Source data:
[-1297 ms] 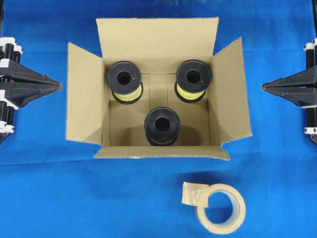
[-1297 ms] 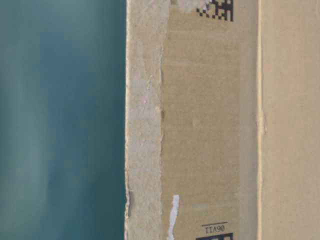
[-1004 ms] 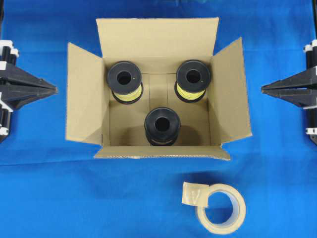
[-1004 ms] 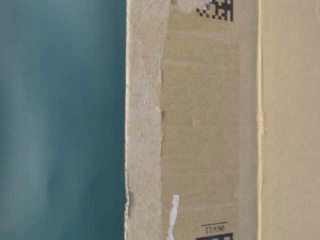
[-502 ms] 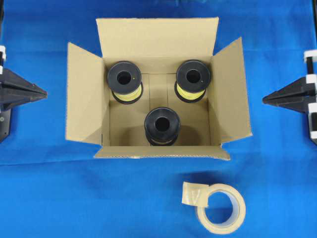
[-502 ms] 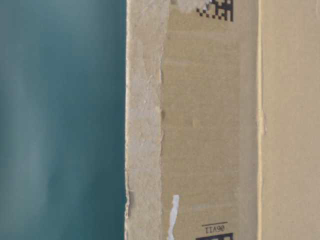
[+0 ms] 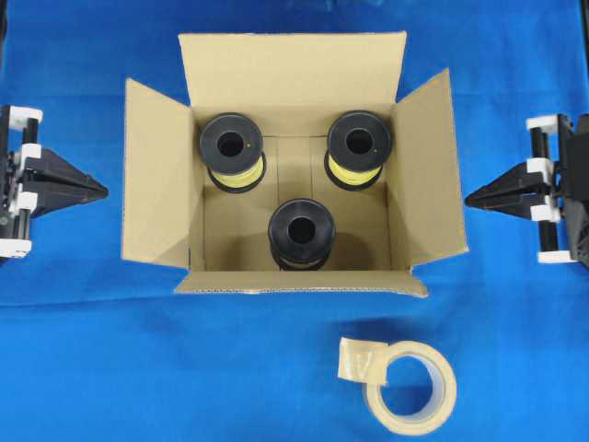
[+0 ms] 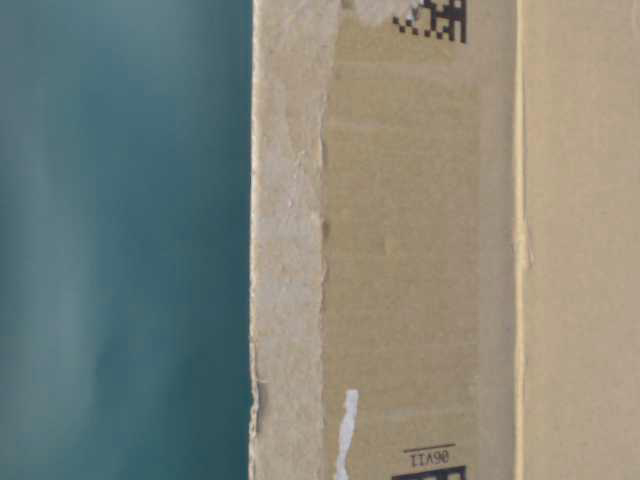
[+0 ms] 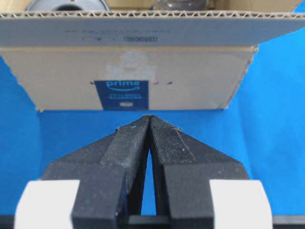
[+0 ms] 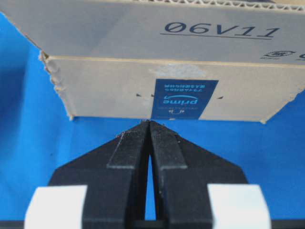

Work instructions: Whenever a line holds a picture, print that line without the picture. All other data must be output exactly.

Result:
[-1297 ms] 
[-1297 ms] 
[-1004 ms] 
[-1004 ms] 
[-502 ms] 
[-502 ms] 
[+0 ms] 
[+0 ms] 
[+0 ms] 
[+0 ms] 

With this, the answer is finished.